*** Record set Section Begins ***

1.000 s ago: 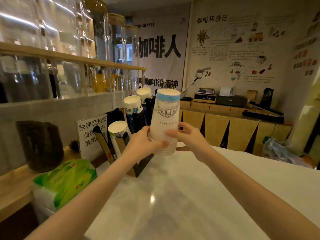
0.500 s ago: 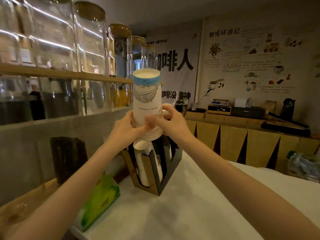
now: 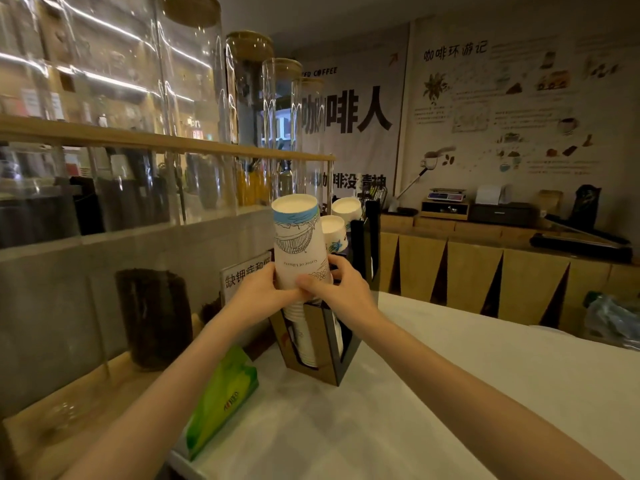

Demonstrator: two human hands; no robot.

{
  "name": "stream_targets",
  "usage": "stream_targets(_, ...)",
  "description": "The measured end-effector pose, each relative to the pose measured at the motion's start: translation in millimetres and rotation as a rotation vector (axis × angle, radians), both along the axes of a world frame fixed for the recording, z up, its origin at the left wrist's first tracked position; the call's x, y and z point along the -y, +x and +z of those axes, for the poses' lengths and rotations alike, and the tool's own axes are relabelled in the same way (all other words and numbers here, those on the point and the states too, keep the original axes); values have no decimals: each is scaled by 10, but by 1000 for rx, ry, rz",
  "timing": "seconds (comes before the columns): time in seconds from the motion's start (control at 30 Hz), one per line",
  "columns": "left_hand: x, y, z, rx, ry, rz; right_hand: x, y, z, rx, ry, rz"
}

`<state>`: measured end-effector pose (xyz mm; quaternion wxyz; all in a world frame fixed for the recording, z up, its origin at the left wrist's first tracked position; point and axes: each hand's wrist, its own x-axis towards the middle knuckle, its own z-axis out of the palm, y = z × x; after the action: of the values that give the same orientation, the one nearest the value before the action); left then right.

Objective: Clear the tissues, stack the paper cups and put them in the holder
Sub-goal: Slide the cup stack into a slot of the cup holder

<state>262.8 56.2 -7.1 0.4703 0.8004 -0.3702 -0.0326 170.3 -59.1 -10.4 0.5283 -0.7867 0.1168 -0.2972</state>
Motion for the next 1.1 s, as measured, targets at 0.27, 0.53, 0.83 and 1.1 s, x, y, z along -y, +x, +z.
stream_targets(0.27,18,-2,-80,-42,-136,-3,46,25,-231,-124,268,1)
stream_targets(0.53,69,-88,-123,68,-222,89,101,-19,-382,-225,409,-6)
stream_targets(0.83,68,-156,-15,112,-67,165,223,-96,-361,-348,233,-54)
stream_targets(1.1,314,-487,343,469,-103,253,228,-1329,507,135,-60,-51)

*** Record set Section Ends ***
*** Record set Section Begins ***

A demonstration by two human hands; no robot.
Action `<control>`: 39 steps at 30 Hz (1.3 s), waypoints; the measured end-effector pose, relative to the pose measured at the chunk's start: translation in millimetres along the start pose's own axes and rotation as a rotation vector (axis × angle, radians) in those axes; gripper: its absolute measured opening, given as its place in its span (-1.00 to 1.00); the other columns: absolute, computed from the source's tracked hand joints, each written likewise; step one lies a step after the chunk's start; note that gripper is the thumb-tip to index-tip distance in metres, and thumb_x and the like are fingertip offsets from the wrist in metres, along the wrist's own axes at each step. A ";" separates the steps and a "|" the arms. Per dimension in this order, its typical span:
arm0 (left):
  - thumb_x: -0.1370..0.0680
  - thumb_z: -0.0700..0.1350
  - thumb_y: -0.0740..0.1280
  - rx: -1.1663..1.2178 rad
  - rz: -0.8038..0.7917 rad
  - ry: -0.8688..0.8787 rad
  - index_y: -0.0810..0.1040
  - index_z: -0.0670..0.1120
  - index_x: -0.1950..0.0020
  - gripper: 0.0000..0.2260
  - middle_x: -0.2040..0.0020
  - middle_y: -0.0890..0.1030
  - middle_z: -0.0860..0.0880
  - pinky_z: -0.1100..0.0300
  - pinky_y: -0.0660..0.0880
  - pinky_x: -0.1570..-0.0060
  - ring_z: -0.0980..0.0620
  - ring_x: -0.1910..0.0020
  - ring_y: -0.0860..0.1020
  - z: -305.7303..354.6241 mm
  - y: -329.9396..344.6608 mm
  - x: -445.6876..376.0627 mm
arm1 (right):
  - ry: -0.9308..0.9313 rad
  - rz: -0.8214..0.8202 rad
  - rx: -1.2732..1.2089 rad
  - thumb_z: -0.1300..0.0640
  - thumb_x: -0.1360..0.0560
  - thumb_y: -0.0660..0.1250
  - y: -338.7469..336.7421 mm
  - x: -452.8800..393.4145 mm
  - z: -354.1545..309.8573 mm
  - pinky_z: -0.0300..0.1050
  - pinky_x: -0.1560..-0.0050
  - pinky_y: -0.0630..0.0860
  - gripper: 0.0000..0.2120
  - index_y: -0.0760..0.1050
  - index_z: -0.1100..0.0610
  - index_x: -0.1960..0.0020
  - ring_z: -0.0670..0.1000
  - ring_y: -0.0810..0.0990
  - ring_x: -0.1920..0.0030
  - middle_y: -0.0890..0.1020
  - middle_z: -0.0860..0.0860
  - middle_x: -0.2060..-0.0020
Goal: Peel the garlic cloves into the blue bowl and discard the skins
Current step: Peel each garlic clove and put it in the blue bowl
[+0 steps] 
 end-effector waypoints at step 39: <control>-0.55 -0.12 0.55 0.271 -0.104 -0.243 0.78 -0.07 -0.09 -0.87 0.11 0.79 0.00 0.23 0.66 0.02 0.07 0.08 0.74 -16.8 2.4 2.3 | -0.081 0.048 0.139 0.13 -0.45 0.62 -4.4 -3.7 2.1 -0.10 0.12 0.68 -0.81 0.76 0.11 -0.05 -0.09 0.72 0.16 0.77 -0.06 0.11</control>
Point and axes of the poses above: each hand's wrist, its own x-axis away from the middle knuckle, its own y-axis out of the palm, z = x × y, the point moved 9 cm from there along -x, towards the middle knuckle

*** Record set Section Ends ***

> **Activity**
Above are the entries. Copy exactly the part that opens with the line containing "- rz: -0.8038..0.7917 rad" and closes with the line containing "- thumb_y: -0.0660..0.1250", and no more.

> **Response below**
  - rz: -0.8038..0.7917 rad
  - ry: -0.8688..0.8787 rad
  - index_y: -0.0810..0.1040
  - index_z: -0.0670..0.1120
  - index_x: -0.1950..0.0020
  - gripper: 0.0000..0.2260
  - middle_x: -0.2040..0.0020
  - middle_y: -0.0890..0.1030
  - middle_z: -0.0860..0.0880
  - pinky_z: -0.1100..0.0300
  - pinky_y: -0.0660..0.0880
  - pinky_x: -0.1570..-0.0060
  - ring_z: -0.0980..0.0620
  - ring_x: -0.1910..0.0020
  - ring_y: -0.0860..0.1020
  - z: -305.7303..354.6241 mm
  - y: -329.9396..344.6608 mm
  - x: -445.6876..376.0627 mm
arm1 (right):
  - ry: -0.9308..0.9313 rad
  - rz: -0.8214..0.8202 rad
  - rx: -1.2732..1.2089 rad
  - thumb_z: -0.1300..0.0640
  - thumb_x: -0.1360..0.0560
  - thumb_y: -0.0660..0.1250

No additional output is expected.